Work order ▸ Copy out every line of the listing in which "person" appears.
-- Source data follows --
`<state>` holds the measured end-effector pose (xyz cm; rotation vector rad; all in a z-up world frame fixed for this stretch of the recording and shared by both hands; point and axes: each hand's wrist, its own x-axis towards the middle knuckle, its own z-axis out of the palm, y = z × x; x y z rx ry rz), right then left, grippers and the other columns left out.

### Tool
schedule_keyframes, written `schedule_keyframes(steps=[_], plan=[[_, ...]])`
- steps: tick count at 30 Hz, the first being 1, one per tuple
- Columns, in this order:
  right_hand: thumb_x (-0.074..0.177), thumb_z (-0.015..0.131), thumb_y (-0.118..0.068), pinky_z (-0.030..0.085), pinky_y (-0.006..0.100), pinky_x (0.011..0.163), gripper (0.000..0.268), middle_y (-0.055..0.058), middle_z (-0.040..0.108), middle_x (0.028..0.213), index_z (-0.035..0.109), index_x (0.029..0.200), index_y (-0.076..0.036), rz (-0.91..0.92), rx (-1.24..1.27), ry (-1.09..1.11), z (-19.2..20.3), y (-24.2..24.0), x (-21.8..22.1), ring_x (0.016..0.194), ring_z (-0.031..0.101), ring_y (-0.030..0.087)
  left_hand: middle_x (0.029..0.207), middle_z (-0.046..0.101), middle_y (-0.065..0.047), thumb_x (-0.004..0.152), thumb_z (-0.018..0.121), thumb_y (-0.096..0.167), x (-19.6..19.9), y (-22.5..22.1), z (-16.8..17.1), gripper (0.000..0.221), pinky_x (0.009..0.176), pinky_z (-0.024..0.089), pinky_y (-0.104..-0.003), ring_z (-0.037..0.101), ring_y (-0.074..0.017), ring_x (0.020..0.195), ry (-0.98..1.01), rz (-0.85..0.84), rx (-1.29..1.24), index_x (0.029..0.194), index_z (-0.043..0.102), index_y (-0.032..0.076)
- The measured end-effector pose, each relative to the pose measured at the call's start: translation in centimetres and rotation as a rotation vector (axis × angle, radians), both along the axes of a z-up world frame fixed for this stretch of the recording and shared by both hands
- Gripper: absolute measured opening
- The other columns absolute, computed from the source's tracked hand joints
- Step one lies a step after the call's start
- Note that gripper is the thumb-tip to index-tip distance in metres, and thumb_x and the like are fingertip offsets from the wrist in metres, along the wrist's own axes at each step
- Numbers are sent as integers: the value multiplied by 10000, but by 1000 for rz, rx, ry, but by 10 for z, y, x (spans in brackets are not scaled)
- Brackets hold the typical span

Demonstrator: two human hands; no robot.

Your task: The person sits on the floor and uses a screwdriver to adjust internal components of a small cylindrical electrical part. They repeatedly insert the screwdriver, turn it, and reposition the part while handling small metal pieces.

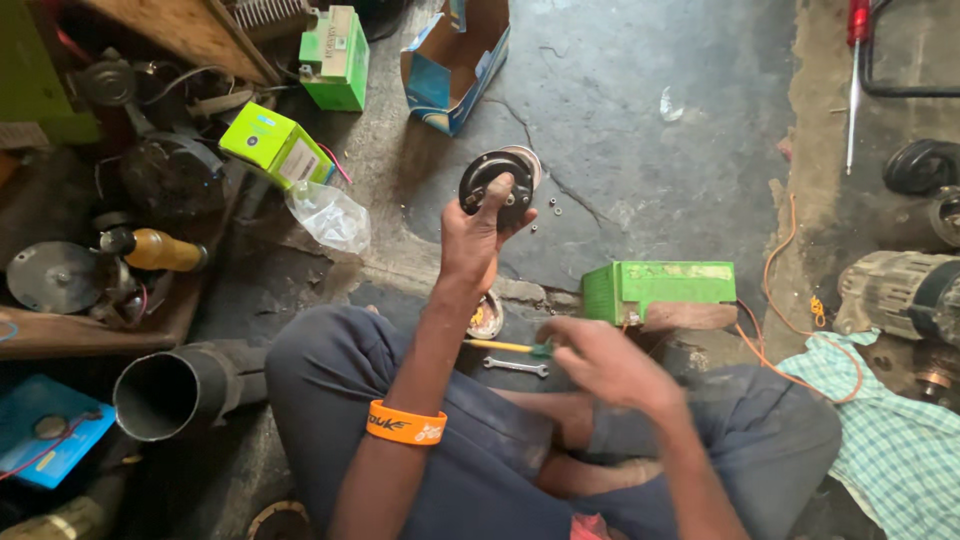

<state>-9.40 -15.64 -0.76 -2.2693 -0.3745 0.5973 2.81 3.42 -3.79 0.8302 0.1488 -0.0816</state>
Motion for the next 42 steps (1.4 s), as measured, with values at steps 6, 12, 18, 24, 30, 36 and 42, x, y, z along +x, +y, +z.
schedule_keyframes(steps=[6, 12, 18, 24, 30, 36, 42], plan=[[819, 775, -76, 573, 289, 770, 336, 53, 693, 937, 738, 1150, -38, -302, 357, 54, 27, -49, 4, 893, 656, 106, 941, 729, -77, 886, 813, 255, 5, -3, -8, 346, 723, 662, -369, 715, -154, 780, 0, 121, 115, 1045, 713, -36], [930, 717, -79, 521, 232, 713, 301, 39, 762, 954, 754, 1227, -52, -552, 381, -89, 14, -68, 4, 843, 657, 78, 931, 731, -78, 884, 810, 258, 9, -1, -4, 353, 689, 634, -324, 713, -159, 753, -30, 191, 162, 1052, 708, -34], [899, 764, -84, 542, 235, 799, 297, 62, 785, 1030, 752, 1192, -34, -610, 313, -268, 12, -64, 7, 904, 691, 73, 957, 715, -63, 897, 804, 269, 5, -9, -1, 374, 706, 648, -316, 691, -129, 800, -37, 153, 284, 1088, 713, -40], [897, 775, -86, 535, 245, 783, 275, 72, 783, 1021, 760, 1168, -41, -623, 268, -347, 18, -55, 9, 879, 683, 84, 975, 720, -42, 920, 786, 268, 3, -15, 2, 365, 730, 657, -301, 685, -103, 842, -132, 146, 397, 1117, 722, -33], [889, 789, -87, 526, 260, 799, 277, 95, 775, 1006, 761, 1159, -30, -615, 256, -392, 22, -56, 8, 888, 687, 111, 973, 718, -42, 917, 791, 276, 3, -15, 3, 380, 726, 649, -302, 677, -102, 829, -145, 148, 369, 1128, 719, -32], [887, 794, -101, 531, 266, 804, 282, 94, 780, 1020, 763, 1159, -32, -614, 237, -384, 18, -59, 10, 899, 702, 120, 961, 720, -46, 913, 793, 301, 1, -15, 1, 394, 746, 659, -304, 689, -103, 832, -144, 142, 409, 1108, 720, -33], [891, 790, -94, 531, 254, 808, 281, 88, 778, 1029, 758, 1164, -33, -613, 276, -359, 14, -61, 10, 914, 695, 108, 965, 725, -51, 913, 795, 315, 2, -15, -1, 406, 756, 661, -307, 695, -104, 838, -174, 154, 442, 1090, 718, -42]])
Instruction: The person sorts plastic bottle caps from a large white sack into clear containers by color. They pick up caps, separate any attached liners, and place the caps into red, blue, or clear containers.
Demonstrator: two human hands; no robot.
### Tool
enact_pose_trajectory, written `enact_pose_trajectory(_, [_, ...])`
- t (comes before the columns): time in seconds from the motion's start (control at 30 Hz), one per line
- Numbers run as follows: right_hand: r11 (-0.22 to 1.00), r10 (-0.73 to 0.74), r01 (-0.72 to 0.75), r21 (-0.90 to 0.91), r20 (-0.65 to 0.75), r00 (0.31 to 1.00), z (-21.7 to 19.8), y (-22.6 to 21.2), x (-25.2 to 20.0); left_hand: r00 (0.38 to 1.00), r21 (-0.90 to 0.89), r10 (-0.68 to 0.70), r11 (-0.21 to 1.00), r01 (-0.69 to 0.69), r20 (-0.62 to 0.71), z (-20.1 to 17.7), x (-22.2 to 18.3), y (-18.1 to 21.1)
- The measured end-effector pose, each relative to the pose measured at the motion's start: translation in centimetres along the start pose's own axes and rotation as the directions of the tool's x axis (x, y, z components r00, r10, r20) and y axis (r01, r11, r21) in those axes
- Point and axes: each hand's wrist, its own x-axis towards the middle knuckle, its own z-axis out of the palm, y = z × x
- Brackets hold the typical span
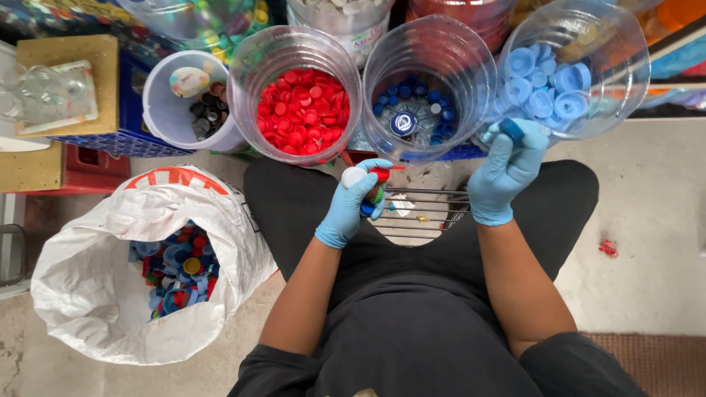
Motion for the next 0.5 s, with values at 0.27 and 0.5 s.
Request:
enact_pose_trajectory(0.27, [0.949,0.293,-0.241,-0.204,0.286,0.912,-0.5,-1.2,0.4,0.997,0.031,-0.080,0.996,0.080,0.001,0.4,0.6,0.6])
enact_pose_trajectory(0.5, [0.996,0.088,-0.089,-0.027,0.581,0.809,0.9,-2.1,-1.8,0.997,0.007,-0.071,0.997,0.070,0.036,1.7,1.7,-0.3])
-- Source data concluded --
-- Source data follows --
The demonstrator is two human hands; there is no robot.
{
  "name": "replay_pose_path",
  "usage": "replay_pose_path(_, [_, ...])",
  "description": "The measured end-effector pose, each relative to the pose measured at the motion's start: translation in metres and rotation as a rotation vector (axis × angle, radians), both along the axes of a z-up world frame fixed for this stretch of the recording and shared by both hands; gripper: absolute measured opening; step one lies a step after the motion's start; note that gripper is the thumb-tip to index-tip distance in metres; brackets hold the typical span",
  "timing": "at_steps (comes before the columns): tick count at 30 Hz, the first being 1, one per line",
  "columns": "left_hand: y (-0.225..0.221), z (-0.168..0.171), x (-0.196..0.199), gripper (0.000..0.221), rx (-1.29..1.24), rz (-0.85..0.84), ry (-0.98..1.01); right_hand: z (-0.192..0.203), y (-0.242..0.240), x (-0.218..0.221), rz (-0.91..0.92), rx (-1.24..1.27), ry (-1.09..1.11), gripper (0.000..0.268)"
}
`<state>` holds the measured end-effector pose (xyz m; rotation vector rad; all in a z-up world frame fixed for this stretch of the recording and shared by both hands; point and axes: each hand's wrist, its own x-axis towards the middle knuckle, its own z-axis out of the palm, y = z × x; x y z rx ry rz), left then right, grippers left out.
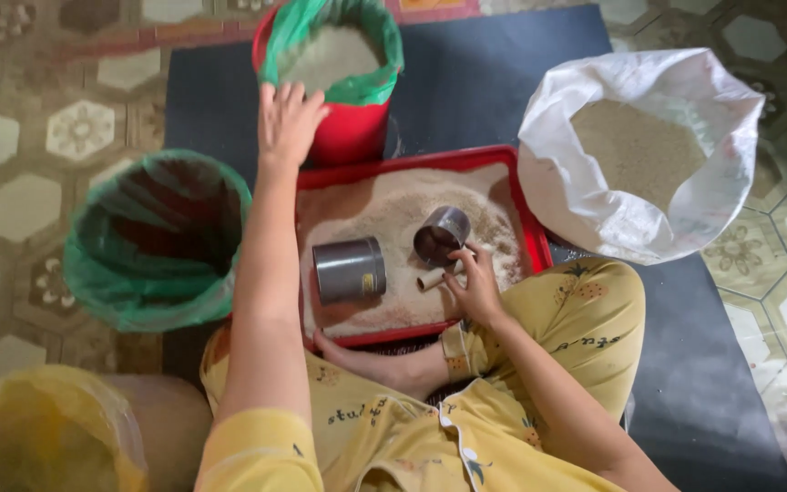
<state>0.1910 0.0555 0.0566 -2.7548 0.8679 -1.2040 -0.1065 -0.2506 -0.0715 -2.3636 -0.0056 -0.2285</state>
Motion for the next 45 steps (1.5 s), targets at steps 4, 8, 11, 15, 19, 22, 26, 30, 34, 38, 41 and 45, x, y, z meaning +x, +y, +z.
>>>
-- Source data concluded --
Answer section ▸
Your task: The person sits on the floor and uses a screwdriver to adjust internal components of a small cylindrical electrical part. They repeatedly insert the screwdriver, turn it, and reposition the part while handling small metal pieces.
Instruction: The person sorts plastic bottle caps from a large white sack into clear containers by color. They pick up caps, separate any attached liners, and place the caps into red, blue, or clear containers.

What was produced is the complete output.